Мы жили не таясь. Воспоминания - страница 7

Шрифт
Интервал


Был, правда, один случай, когда я видела маму рассерженной и «воинственной». Не помню, сколько мне было лет. Я спала на раскладушке посреди маленькой комнатки, где, кроме меня, на «полуторной» железной кровати спали братья, а на второй, односпальной – бабушка. Однажды братья что-то не поделили, видимо, «бесячились», и на меня, спящую, упала толстая книга. С испугу я так заорала, что мама прибежала из кухни с мокрым полотенцем, вся дрожит, глаза навыкате… Наверно, она что-то кричала, но я помню только, что она с этим полотенцем «гонялась» за братьями по обеим комнатам. После этого мою раскладушку убрали, и я стала спать в зале на неразложенном диване (раскладывать его просто было некуда из-за тесноты).

Уже став взрослой, я поняла, какой мудрой была моя мамочка, как умела она правильно строить отношения с людьми. У папы характер был сильно надломлен войной, здоровье подорвано. Мама заботилась о нем, поддерживала. Часто отправляла в санатории, ущемляя материально и себя, и всех нас. Мы никогда не слышали от нее ни одного плохого слова о папе, ни одной жалобы на него, хотя повод для этого можно было найти. Наоборот, она всегда превозносила его в наших глазах. «Папа у вас очень умный и педагог от бога!» – повторяла она.

Каждый раз, когда готовила какой-нибудь доклад на партсобрание, она советовалась с папой и обязательно говорила, что его советы очень ценные. «Я бы сама так не додумалась написать! Как хорошо ты мне подсказал!»

У мамы было большое любящее сердце. Она согревала своим теплом не только нас – детей и папу. Она заботилась о младших сестре и братьях. После смерти дедушки в 1952 году только благодаря маме тетя Лида смогла получить высшее образование, дядя Антон поступил учиться в Высшее военно-морское училище имени Дзержинского в Ленинграде. Мама добилась места для брата Миши в Слуцком Доме инвалидов, потому что в нашей маленькой квартирке на 2-й Трудовой улице было очень тесно. Миша каждую неделю приходил к нам покушать домашней еды, что-то «рассказывал» о своей жизни – мы научились понимать его звуки! Все мои детские годы, которые я помню, мама безропотно ухаживала за вечно болеющей бабушкой…

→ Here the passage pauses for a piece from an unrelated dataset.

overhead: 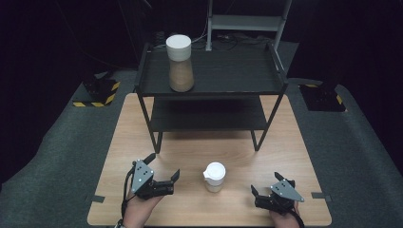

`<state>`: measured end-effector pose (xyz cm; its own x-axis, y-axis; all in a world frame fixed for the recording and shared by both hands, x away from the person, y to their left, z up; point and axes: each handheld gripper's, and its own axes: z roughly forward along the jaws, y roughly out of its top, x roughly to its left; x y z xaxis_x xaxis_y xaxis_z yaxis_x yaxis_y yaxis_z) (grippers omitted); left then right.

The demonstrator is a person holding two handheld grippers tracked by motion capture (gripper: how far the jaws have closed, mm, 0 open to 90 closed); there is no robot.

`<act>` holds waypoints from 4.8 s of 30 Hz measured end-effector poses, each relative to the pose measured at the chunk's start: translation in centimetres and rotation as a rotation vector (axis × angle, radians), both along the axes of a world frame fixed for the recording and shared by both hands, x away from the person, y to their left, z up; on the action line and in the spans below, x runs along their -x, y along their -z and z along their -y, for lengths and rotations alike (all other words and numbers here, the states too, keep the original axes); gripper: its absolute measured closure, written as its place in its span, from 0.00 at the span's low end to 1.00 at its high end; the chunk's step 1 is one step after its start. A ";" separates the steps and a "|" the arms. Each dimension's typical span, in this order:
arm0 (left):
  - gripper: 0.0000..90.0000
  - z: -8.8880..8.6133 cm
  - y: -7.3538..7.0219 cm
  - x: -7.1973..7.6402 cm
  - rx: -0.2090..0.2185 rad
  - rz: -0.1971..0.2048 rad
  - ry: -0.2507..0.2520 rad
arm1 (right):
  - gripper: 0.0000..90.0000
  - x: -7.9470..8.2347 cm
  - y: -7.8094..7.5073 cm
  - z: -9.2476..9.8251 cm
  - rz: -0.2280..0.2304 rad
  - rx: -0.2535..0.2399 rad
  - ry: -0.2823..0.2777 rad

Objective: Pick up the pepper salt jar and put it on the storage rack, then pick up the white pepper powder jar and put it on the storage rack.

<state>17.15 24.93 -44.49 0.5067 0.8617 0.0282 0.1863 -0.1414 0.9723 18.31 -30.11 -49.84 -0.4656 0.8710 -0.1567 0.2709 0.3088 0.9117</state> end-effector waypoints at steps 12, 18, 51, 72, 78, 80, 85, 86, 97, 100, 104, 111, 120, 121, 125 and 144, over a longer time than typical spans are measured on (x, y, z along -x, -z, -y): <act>0.00 -0.5 3.4 -0.6 -0.075 -0.115 -0.030 | 0.01 0.0 -0.1 -0.3 -0.004 0.004 0.017; 0.00 -0.6 3.9 -0.8 -0.120 -0.154 -0.039 | 0.01 -0.1 -0.2 -0.4 -0.015 0.006 0.027; 0.01 0.9 3.7 -0.8 -0.240 -0.194 -0.045 | 0.00 0.2 0.1 0.1 0.012 0.012 -0.029; 0.01 0.8 3.9 -0.4 -0.242 -0.173 -0.037 | 0.00 1.9 -0.8 -0.9 0.117 -0.049 -0.119; 0.01 0.8 3.9 -0.3 -0.243 -0.170 -0.040 | 0.00 2.1 -1.2 -1.6 0.121 -0.075 -0.166; 0.01 0.7 4.0 -0.3 -0.231 -0.170 -0.041 | 0.00 2.1 -1.3 -1.9 0.122 -0.081 -0.180; 0.01 0.6 4.1 -0.2 -0.231 -0.161 -0.043 | 0.00 2.0 -1.5 -2.6 0.121 -0.090 -0.207; 0.01 0.6 4.1 -0.2 -0.232 -0.162 -0.045 | 0.00 1.9 -1.6 -2.7 0.120 -0.092 -0.210; 0.01 0.6 4.0 -0.2 -0.248 -0.158 -0.030 | 0.00 0.9 -2.4 -5.0 0.107 -0.099 -0.264; 0.01 0.6 4.0 -0.3 -0.251 -0.162 -0.030 | 0.00 0.7 -2.5 -5.7 0.103 -0.106 -0.273; 0.01 0.6 3.9 -0.3 -0.255 -0.165 -0.029 | 0.00 0.2 -2.4 -6.8 0.090 -0.116 -0.273; 0.01 0.5 3.9 -0.4 -0.250 -0.171 -0.028 | 0.00 -0.9 -2.4 -8.4 0.036 -0.105 -0.263; 0.01 0.4 3.8 -0.4 -0.249 -0.175 -0.025 | 0.01 -1.6 -1.1 -9.5 0.027 -0.125 -0.245; 0.01 0.4 3.8 -0.4 -0.249 -0.174 -0.025 | 0.01 -1.6 -0.8 -9.4 0.032 -0.136 -0.247; 0.01 0.5 3.8 -0.4 -0.253 -0.173 -0.027 | 0.06 -1.7 -0.1 -9.2 0.032 -0.159 -0.250; 0.01 0.5 3.8 -0.5 -0.245 -0.178 -0.031 | 0.29 -1.9 1.5 -9.0 0.039 -0.257 -0.262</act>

Она была мамой всем, кто находился рядом.

***

Папа в моем представлении всегда обладал безусловным авторитетом. С ранних лет и до самой его смерти я обращалась к нему на «вы». Братья – нет, а я – только так. Пока мы жили в Селищах, папа бывал дома не часто: то в санатории лечился, то на экзаменационные сессии ездил (учился заочно), то по району «колесил» как зав. отделом культуры. В моей памяти с тех лет сохранился образ: высокий красавец… подтянутый, легкий, подвижный, веселый… пышные волосы зачесаны назад и точно посреди лба – круглая, выпуклая отметина (не знаю, что это было, потом она исчезла сама). Папа носил брюки-галифе, которые заправлялись в сапоги. Зимой у него были белые бурки с коричневыми полосками и каракулевая черная шапка-ушанка. Ездил папа на «Газике», сам за рулем. Когда собирался опять уезжать, мы обычно просили прокатиться с ним до околицы. Это была такая радость для нас!